Delta United Methodist Church recently hosted a "community conversation" in an effort to bring understanding and unity to a county that includes a large Latino population. The conversation was facilitated by Rev. Cesar Duran, a missionary with the General Board of Global Ministries of the United Methodist Church.
In attendance were church/mission team members, pastors from across the county, and representatives from Spanish language newspapers, Colorado Workforce Center, Delta County Health Department, Delta County Joint School District and the Hispanic Affairs Project.
All talked of "building bridges, not walls" as they sought to identify resources in the county to assist the 25 percent of the residents who are Latino.
Some are documented, some are even citizens, but there's also a large population of undocumented workers who live quietly to avoid discovery and deportation.
Not all are in the United States by choice, Rev. Duran observed. They have been forced to leave their homes and their families for a variety of reasons, including the necessity of finding work to support their loved ones.
Once here, they find that cultural/language barriers make it difficult to access immigration assistance, health care, education and aid for food, utilities and housing. Even obtaining a driver's license can be challenging.
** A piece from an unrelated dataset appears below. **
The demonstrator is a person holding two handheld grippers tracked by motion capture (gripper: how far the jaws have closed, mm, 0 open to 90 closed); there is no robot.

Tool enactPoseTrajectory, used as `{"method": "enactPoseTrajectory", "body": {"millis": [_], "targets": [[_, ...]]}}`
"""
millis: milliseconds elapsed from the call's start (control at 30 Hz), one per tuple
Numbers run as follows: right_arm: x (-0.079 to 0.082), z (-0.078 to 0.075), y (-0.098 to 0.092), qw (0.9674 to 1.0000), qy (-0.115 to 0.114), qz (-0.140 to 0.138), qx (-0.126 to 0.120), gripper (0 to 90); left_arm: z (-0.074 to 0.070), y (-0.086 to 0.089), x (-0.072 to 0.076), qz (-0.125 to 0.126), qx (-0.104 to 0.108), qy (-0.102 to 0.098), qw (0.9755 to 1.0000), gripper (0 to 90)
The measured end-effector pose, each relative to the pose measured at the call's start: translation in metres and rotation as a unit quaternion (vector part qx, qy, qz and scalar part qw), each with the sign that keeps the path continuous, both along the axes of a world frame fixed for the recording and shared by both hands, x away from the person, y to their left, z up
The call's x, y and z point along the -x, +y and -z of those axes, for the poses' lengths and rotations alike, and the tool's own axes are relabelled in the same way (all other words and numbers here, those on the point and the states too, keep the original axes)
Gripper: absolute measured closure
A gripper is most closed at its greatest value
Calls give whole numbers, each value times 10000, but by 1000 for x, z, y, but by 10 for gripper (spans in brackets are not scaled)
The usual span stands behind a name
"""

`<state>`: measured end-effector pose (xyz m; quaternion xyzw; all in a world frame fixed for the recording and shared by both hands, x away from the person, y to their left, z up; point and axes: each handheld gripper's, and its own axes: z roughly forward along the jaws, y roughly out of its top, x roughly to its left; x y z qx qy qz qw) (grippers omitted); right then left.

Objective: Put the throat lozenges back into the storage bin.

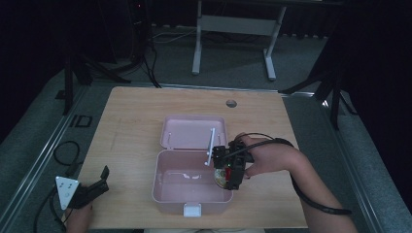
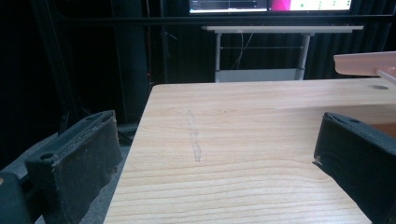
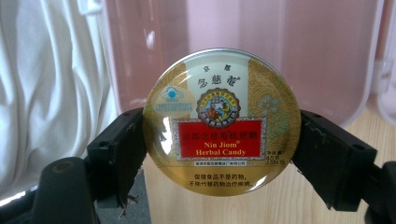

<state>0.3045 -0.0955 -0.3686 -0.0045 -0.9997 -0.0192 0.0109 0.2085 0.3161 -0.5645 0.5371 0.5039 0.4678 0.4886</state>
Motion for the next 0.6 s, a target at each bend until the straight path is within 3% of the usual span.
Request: {"method": "enactPoseTrajectory", "body": {"millis": [600], "targets": [[-13, 47, 22, 9995, 298, -34, -9, 207, 0, 0, 0, 9, 5, -1, 10000, 9]]}}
On the other hand, there are fourth, fifth and sixth-generation Hispanic Americans who don't understand a word of Spanish and don't know anything about countries other than the United States.
"How do we work together to be in communion with each other, to be one community in Delta County?" asked Rev. Carol Rhan, pastor of the Delta United Methodist Church.
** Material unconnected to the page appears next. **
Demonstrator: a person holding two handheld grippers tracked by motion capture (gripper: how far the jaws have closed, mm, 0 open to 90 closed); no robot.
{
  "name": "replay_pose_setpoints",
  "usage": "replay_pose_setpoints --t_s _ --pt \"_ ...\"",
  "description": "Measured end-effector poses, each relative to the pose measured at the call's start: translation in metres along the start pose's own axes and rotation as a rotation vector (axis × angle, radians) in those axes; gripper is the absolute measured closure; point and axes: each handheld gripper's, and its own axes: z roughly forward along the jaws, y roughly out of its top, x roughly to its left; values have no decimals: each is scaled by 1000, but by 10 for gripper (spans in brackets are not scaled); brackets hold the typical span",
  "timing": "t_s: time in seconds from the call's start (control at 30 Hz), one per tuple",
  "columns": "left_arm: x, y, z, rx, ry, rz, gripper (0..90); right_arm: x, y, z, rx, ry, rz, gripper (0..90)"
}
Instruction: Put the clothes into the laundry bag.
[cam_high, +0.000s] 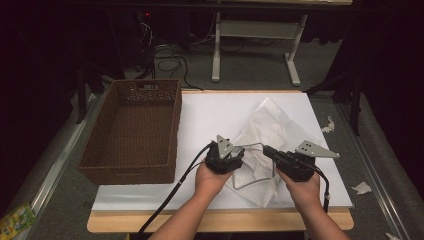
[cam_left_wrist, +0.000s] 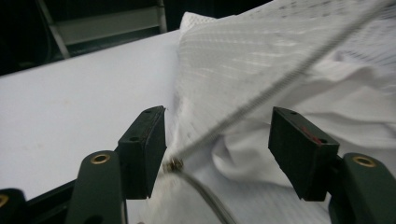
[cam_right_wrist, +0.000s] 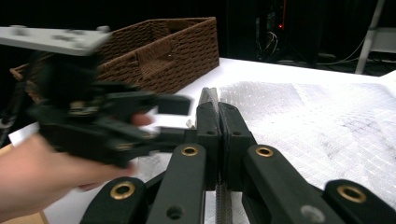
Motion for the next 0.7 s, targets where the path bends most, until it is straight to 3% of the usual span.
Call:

Because of its central location in downtown Delta, people from all walks of life stop by the church office seeking assistance. After attending a regional conference and speaking with many members of the congregation, she came up with a vision for an "Alliance of Neighbors and Friends," or "La Alianza de Los Vecinos y Amigos."
Raising awareness of the needs in the community, and the resources available to meet those needs, was the primary goal of the conversation held at the church Feb. 27.
"This conversation is the starting point of a long-term conversation about the things that keep people from being true neighbors and friends. That's what God asks us to do, to love our neighbors," Pastor Rhan said.
At the end of the session, a group of volunteers offered to prepare a questionnaire that will go out to all who work with the Latino community. The questionnaire will be a tool for exploring issues of concern to the Latino "constituents."
A follow-up meeting has been scheduled in May. Invitations will be going out to all who participated in the conversation Feb. 27, as well as other agencies identified as of value to the discussion.
As the meeting wound down, Pastor Rhan asked for a show of hands from those who had learned about at least one resource they weren't previously aware of. Nearly every hand went up.
"My personal goal has been met," she said.